She made a hot tea for him. After a few sips his spasms subsided.

"You have weak lungs, my child. There is little I or any other healer can do about it. You must walk frequently, not sit indoors all the time-as it appears you do with that pallor you have-but not overexert yourself. An infusion of coltsfoot, licorice, and manzanilla will help you through attacks. If you balance yourself between resting and exercise, eat well, drink a little wine but not too much, you can live a normal life. It is up to you. Do not let your mother bully you. There now. I will go tell your mother and father these same things."

She blessed him and left.

Agustin stared bitterly at the ceiling, plain white, appropriate for the room of a boy who was supposed to think of nothing but painting, creating images against that white in his mind's eye. He was a Gifted Limner, after all.

He squeezed his eyes shut to stop tears. What point was there in crying?

There was nothing he could do about it. He took another sip of the tea and felt his lungs open a bit more.

He could never have any of the things he really wanted anyway: sons and daughters to dandle on his knee, a house of his own, a life that belonged to him, not to his mother and the Grijalva family. What did it matter if his lungs were weak? He would die young in any case.

He was a Gifted Limner.

And he wished desperately that he was not.

Dionisa refused to let him out of bed for two days and did not let him have pencil and drawing paper to while away the time. He was grateful to be allowed out of bed the third morning after the Feast of Imago. He was, in fact, sitting in his mother's parlor taking a light breakfast of rolls and cheese and licorice tea when Cabral came in, unannounced.

"Your color is better," Cabral observed. "What were you thinking about so pensively, young man?"

"About how to protect Eleyna," Agustin blurted out.

"I trust that Eleyna can protect herself, but I take your meaning. Right now you must think about protecting yourself. You have been spared censure thus far because of your illness, but I am come to warn you that you are to be called before the Viehos Fratos. Which means I cannot be present."

Agustin choked on a piece of bread, coughing, and managed to finish swallowing without having a new attack. "Are they going to do something awful to me?"

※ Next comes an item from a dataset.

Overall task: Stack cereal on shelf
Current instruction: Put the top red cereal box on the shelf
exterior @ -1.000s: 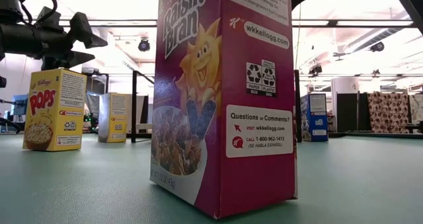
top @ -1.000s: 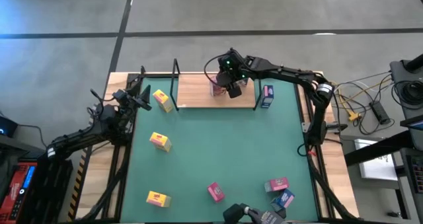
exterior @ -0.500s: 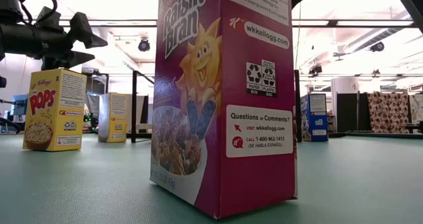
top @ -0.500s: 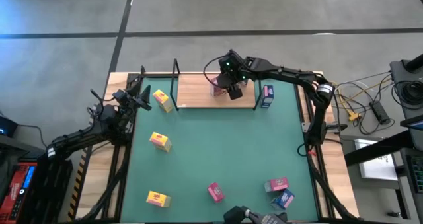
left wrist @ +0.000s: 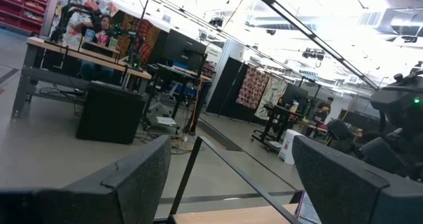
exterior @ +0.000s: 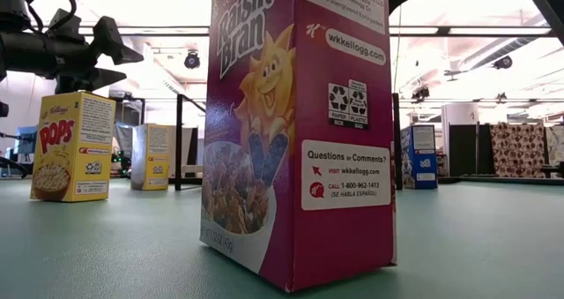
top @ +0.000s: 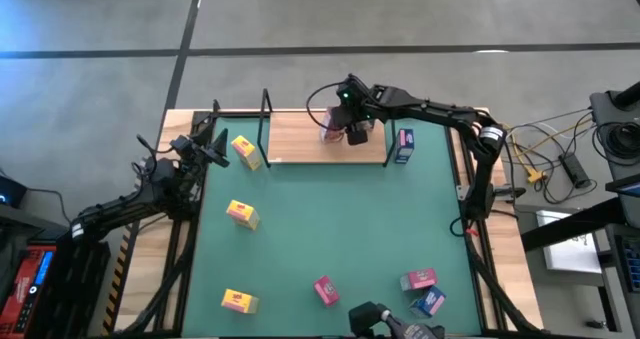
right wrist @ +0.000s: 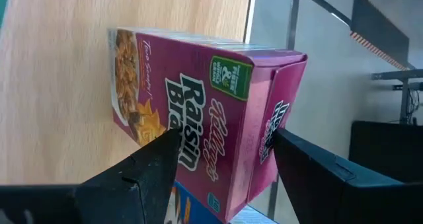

"Do not mention to them that I spoke with you. Listen carefully. They will threaten you, since they do not like to be trifled with. I thought it a clever trick myself, but I have always been at a disadvantage with the Gifted, you understand, and am more likely than they to think it amusing.

But many boys died during the Summer Fever. You are a rare commodity now, Agustin, the commodity on which Grijalva wealth is founded. They will threaten you but cannot risk harming you, not unless you show yourself a serious threat to them, which you and I know you are not.

Eiha! I hear someone. Be brave."

Cabral vanished through one door just as Giaberto and Dionisa walked in through the other.

Agustin would have found the theatrics amusing had he not been quaking. Giaberto's expression was grave, and Dionisa looked furious and worried at the same time. Maybe he could have been brave if Eleyna had been here. But he was alone.

"Stop cowering!" his mother snapped. "You remind me of a cringing kitchen maid who's just been caught with her hand in the syrup jar." She broke off, hurried over to him as he sat, staring, too terrified to move, and stroked his shoulders. "Now, now, ninio. You know I will protect you.

No one will hurt you. Giaberto and I want only the best for you. But you must act like the little man you are and go with your uncle now."

Used to obeying the commands of his elders, Agustin went.

They waited for him in the Crechetta, eleven dour men, the youngest his fifth cousin Damiano, the eldest a distant cousin who at forty-five was curled into the final stages of the bone fever that was killing him.

Agustin found he could examine old Zosio dispassionately. He would never have to suffer the agonies of failing hands and joints: his lungs would kill him first. This bleak thought gave him heart to face them down.

Lord Limner Andreo lifted a hand. "You may sit, Giaberto. Agustin, you will stand, there."

Agustin complied, standing where they all could see him. The Limners glared at him, except young Damiano who, face in profile to the rest, winked at him. Nicollo looked positively surly where he sat twisted in a chair; his complexion had the pasty dullness of a man whose life is draining from him.

"Do you know, Agustin, how the Gifted discipline those of their own kind who disobey the stringent rules we have set for ourselves?" He shook his head. Terrified, he nevertheless clung to two thoughts: Cabral had told him he was valuable, and he was going to die young anyway, whatever else they might do to him.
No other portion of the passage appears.